Exercise and Arthritis, Part 2

June 26th, 2012 · No Comments ·

Muscular/Skeletal Fitness
Research has shown that resistance exercises significantly helps strengthen the bones and muscles while improving functional fitness — the ability to perform everyday tasks and activities with greater ease, less strain and lowered chance of injury.

Perform exercises that target the major muscles of your body, such as legs, chest, back and shoulders. These exercises include: weight training with light dumbbells, pushups, slow arm circles, leg lifts, and other resistance exercises using surgical tubing or elastic bands.
Perform these exercises once or twice a week at first and gradually increase to three times per week. Be sure to alternate days. Never performing resistance training two days in a row.
Perform all exercise in a slow and controlled manner to ensure the targeted muscles perform the work.
Be sure to start with very light weights (1 to 5 pounds depending on the exercise) and increase slowly. Even if the weight seems light, try it for a couple of sessions before increasing to a heavier weight.
Gradually progress up to two sets of 10 to 15 repetitions per exercise.
Flexibility, Balance and Mobility
These exercises focus on minimizing stiffness, enhancing posture and helping gain confidence in balance and mobility, which reduces the risk of injury. They can also be useful in reducing pain in affected areas.

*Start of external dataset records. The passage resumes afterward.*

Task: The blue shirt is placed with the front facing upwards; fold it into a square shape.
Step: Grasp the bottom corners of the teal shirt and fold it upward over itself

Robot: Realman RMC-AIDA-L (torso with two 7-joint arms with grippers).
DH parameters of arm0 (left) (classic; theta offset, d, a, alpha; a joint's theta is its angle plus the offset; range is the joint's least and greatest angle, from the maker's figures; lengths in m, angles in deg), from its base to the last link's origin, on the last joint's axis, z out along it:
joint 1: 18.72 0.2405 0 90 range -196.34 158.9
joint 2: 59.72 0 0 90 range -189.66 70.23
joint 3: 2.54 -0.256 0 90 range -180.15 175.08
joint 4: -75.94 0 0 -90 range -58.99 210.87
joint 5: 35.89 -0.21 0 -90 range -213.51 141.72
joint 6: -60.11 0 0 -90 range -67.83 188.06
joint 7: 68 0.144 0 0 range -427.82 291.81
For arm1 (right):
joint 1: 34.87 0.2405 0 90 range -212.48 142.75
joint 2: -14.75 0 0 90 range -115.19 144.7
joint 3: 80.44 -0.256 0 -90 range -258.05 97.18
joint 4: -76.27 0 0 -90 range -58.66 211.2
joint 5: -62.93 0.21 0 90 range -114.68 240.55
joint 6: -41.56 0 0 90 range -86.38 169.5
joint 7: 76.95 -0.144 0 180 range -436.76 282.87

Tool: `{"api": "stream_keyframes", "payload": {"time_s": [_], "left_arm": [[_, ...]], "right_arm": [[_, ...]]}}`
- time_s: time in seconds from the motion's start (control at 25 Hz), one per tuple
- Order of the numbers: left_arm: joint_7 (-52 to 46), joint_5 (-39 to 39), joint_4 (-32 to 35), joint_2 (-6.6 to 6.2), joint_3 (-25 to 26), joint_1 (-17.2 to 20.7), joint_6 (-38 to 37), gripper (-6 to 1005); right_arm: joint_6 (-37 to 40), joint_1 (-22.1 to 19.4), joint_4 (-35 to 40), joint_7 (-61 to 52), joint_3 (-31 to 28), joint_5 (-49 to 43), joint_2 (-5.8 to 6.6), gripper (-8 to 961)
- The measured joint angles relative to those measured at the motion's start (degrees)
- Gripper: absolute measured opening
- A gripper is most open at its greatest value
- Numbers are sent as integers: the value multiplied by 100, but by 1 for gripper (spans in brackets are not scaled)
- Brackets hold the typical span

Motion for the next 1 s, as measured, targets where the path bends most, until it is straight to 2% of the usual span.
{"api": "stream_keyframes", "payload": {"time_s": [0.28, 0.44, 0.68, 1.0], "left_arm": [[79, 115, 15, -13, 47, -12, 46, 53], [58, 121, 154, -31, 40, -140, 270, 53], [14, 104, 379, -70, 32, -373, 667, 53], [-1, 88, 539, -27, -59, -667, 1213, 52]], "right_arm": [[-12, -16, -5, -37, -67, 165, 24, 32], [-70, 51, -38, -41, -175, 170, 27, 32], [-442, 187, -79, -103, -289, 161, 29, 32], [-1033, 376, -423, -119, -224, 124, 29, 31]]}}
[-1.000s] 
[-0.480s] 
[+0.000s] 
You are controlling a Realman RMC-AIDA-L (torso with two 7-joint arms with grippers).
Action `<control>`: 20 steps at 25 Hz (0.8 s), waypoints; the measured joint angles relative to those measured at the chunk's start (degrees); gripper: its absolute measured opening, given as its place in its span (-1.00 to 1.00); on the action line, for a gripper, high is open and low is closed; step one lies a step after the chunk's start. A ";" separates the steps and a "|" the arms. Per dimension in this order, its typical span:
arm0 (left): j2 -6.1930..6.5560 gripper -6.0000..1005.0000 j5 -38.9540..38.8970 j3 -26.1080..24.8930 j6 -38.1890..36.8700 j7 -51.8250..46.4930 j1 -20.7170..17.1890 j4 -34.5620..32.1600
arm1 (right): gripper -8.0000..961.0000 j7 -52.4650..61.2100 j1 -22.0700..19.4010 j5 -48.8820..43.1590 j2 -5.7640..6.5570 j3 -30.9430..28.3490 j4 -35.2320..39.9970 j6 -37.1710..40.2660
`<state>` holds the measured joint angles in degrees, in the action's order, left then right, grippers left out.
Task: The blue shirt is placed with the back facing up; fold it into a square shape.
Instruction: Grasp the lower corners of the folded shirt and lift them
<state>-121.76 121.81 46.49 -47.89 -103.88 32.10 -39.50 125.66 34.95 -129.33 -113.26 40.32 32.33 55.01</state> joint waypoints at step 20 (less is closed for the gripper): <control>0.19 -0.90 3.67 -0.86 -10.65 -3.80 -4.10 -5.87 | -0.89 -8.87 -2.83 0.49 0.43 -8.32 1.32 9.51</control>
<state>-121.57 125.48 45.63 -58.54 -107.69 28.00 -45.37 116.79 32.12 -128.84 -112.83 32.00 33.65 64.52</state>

Perform stretches for all the major muscles such as legs, chest, back and shoulders. These exercises can be performed daily or at least four times per week.
Perform all exercises in a slow, controlled manner. Hold all of the stretches for 10 to 30 seconds without bouncing.
Do stretches after the body has been warmed up, such as after a walk.
Endurance and Stamina Building
Endurance activities are important in providing overall health benefits including, fat loss, an increase in daily energy levels and reduced health risks. Due to the joint pain associated with arthritis, you should take care in selecting the aerobic activity that will be performed.
Some cardiovascular exercises that place minimal stress on joints include biking, swimming, rowing and walking. Be sure to start out slow and focus on time rather than distance goals.
Start by exercising one to two days per week for 15 to 30 minutes and gradually work up to three to five times per week for 30 to 40 minutes. Begin with low intensity exercises.
Use the first five minutes of your cardiovascular workout as a warm-up, giving your body the necessary time it needs to get used to the activity.
Throughout the workout you should be able to talk, and should not feel like you are pushing yourself beyond a comfortable state.
Always slow down for the last three to five minutes of exercising to allow blood to return from the working muscles to the heart and your body to return to its resting state. Never skip this “cool-down.”

Special Precautions

Due to the pain associated with arthritis, it may be necessary to adapt some of these guidelines into your workout in order to exercise regularly. Use low intensity and duration during the initial start-up portion of the exercise regimen.

If necessary, accumulate your total exercise dose in several sessions spaced out throughout the day — do a little at a time, taking breaks in between.
Warming up and then stretching should be done daily, even on days when the disease flares and vigorous activity is undesirable.
Avoid any activity that causes increased joint pain lasting more than an hour or two after the exercise.
Be prepared for some muscle and joint discomfort. This is a normal response to exercise, especially in the beginning.